→ **Assignment**
From the line containing "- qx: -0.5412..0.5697" to the very last line of the data below, transcribe everything exactly and nothing more.

→ **Source material**
□ □ □ □ □

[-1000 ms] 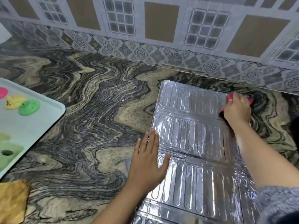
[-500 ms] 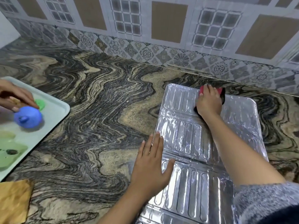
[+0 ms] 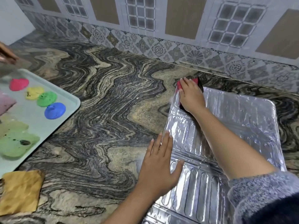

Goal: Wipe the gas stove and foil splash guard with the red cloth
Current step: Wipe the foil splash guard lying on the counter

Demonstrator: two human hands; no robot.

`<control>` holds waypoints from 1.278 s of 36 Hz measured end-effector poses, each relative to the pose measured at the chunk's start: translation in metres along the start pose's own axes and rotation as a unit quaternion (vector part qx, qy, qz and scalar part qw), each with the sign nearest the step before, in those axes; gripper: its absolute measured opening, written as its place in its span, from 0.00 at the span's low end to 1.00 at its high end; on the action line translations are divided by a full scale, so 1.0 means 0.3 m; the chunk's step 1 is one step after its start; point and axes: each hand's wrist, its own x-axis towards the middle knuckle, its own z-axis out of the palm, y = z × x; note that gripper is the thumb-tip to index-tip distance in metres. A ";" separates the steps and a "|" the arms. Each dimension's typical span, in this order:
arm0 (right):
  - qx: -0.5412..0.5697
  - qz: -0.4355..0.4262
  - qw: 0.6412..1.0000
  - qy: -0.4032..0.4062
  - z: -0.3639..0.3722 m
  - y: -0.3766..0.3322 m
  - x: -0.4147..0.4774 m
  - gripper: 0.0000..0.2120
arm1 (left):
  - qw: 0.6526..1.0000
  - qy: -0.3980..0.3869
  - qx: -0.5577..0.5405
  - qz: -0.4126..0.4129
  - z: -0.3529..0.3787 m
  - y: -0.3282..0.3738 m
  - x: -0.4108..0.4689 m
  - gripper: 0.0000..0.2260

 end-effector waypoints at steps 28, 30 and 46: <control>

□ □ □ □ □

→ **Result for this exercise**
  - qx: -0.5412..0.5697
  - qz: -0.4355..0.4262
  - qw: 0.6412..1.0000
  - qy: -0.4032..0.4062
  - z: -0.3639..0.3722 m
  - y: -0.3766..0.3322 m
  - x: -0.4147..0.4774 m
  - gripper: 0.0000..0.2120
arm1 (left):
  - qw: 0.6526..1.0000
  - qy: -0.3980..0.3869
  - qx: -0.5577..0.5405
  - qz: -0.4126..0.4129
  - z: -0.3529..0.3787 m
  - y: -0.3282..0.3738 m
  - x: -0.4108..0.4689 m
  - gripper: 0.0000..0.2260

 end-effector waypoints at steps 28, 30 and 46: <control>

With that, the exercise is done.